Insights & Connections¶
- The concept of the 2D slice discriminator can be generalized to other scenarios requiring 3D shape priors (e.g., NeRF regularization, 3DGS shape constraints).
- The core idea of "using hand pose as a proxy for object pose" can be extended to other human-object interaction scenarios, such as inferring the placement of contacted objects using body pose in full-body pose estimation.
Rating¶
- Novelty: ⭐⭐⭐⭐ The hand pose proxy and 2D slice discriminator represent clever engineering innovations, though the core ideas (visual hull + GAN prior) are not entirely novel.

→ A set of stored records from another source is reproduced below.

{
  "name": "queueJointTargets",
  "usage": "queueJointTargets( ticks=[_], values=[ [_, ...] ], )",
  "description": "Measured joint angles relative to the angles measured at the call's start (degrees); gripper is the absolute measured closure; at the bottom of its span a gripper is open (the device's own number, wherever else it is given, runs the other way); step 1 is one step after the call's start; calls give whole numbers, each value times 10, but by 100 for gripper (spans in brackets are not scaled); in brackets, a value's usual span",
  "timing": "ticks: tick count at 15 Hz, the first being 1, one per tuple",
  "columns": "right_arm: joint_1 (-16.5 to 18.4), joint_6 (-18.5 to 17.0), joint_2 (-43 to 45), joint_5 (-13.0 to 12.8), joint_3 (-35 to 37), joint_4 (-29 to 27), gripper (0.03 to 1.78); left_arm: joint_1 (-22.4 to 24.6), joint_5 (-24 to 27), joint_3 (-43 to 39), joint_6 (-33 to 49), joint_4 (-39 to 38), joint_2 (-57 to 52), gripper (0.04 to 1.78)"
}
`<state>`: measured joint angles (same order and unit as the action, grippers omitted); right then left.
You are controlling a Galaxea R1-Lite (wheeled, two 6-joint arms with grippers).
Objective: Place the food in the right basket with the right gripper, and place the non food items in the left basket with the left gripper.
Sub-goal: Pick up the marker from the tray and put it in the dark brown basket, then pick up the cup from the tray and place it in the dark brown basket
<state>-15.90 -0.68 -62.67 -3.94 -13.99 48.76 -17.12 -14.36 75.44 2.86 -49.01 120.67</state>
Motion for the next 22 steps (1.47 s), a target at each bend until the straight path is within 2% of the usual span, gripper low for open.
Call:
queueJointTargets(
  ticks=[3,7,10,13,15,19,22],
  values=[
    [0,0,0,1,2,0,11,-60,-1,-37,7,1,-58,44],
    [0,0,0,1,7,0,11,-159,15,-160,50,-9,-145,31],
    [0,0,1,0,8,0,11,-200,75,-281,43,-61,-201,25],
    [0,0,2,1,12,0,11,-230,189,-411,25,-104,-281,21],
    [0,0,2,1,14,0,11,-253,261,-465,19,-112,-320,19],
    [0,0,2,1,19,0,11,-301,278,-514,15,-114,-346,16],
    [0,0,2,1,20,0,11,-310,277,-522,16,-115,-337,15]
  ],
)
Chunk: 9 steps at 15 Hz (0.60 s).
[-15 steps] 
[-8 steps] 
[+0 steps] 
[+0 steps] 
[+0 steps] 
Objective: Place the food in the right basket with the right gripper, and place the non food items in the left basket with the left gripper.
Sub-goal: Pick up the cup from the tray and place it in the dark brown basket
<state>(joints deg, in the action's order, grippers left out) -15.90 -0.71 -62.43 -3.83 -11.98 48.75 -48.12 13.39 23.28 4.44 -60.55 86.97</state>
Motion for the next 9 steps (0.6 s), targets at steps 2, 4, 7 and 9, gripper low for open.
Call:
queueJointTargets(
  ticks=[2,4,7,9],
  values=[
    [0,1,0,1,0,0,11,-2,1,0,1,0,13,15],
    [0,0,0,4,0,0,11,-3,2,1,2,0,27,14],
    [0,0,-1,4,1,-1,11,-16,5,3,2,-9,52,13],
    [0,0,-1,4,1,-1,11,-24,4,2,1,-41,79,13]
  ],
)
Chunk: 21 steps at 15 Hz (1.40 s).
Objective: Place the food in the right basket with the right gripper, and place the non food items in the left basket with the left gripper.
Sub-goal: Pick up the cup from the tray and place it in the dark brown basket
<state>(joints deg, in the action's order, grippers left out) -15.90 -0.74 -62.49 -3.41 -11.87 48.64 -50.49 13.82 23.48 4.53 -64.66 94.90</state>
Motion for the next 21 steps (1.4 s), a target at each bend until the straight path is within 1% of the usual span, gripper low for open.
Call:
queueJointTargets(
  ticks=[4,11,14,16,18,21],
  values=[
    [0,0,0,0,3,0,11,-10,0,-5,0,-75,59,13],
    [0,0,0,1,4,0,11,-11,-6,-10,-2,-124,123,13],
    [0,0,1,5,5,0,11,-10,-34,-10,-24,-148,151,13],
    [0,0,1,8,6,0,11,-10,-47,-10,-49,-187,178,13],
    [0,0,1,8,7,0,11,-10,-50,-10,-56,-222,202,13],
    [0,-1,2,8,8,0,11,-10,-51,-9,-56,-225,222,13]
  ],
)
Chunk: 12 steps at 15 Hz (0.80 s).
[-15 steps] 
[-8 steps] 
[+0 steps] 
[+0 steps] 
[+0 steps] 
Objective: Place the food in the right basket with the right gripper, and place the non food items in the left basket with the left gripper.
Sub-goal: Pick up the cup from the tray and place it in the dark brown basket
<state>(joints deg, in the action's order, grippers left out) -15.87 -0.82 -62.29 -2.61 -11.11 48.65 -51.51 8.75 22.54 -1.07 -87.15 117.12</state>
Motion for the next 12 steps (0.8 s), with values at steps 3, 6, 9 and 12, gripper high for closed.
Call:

- Experimental Thoroughness: ⭐⭐⭐⭐ The ablation study comprehensively covers individual design choices, and the multiple evaluation protocols (object/view generalization) are convincing.
- Writing Quality: ⭐⭐⭐⭐ The logic is precise, the motivation is fully articulated, and the illustrations are intuitive.
- Value: ⭐⭐⭐⭐ Offers a practical framework for weakly supervised hand-held object reconstruction, though it is inferior to DDFHO in the CD metric, and practical deployment remains dependent on the accuracy of the hand pose estimator.